Your goal: The following data is to be repeated exactly, its pictures excluded.

Given material:
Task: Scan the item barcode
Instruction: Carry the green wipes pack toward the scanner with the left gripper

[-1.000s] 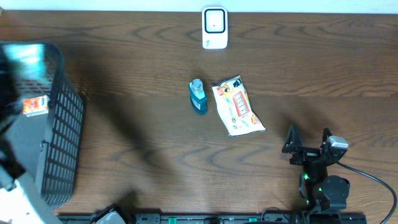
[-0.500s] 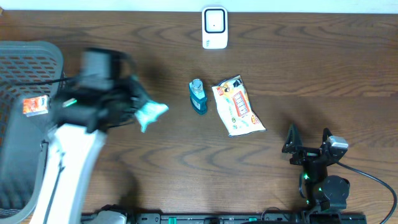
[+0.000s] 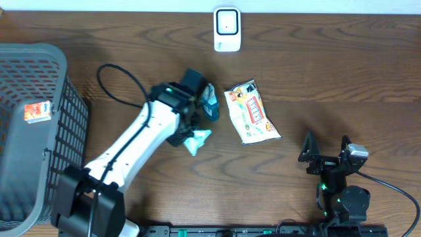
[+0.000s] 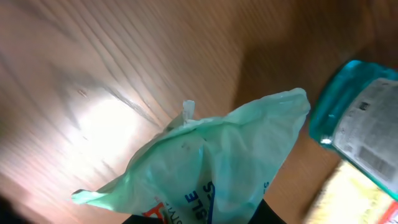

Exercise solution:
Task: Scan the item barcode
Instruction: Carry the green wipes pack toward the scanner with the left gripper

[-1.000s] 
[-0.500s] 
[+0.000s] 
[+0.000s] 

The answer given is complete.